My mistake, looks like it was Kivalina. (et al with tribes from Lousiana.) Good luck to them.
posted by blnkfrnk at 10:21 AM on October 24


Ooh I really got my facts wrong on Tok. Don't listen to me. I'll stop commenting.
posted by blnkfrnk at 10:30 AM on October 24


That's weird, as there was widespread coastal flooding along China's eastern seaboard in the last 40 hours. There's almost no reporting on it. But so many places in the world where the politicians have turned their backs to the water.
posted by unearthed at 11:33 AM on October 24


I wish I had some sort of optimistic answer to the challenges facing the people of Kotzebue, but nobody does. Further sea-level rise is baked in whatever happens to emissions, so places at sea level like in coastal Alaska, the Maldives, a lot of Pacific microstates, are screwed. London and the Netherlands might stick around a while because their rich countries can throw money at the problem of building dikes and barriers, but even that will only buy them, what, a century? If that.

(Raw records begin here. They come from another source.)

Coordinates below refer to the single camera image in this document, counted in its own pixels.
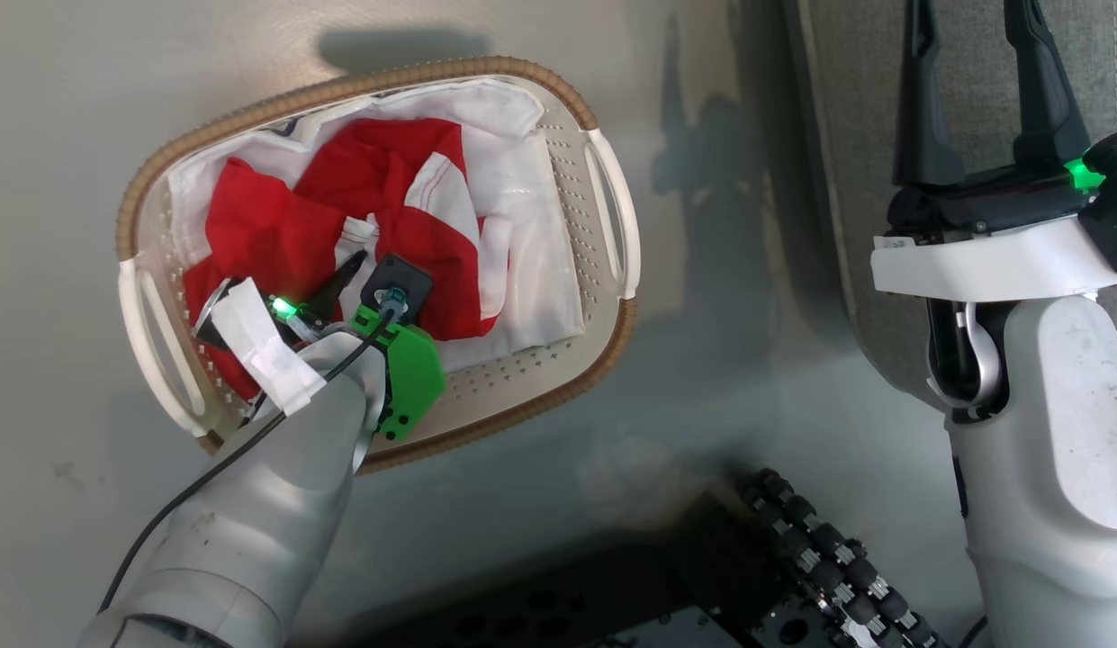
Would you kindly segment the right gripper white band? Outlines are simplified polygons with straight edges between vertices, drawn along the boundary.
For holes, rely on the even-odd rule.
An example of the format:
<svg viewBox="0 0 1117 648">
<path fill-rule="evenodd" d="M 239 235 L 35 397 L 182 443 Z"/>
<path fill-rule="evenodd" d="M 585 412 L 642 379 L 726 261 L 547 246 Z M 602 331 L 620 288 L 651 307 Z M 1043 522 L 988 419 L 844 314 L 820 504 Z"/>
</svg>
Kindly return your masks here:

But we can bear witness and mourn the losses, and hold them up against the denialists who still somehow pretend everything's fine. We had a hurricane sweep across Florida the wrong way this month and a whole heap of people would rather believe it was a deliberate act of geoengineering beyond the capabilities of anyone on earth than the natural progression of trends that scientists have been predicting and the climate has been closely tracking for decades.
posted by rory at 2:34 PM on October 24 [2 favorites]


A couple of bonus bits of context that may be helpful for people who are not accustomed to thinking in terms of Alaska's geographical challenges..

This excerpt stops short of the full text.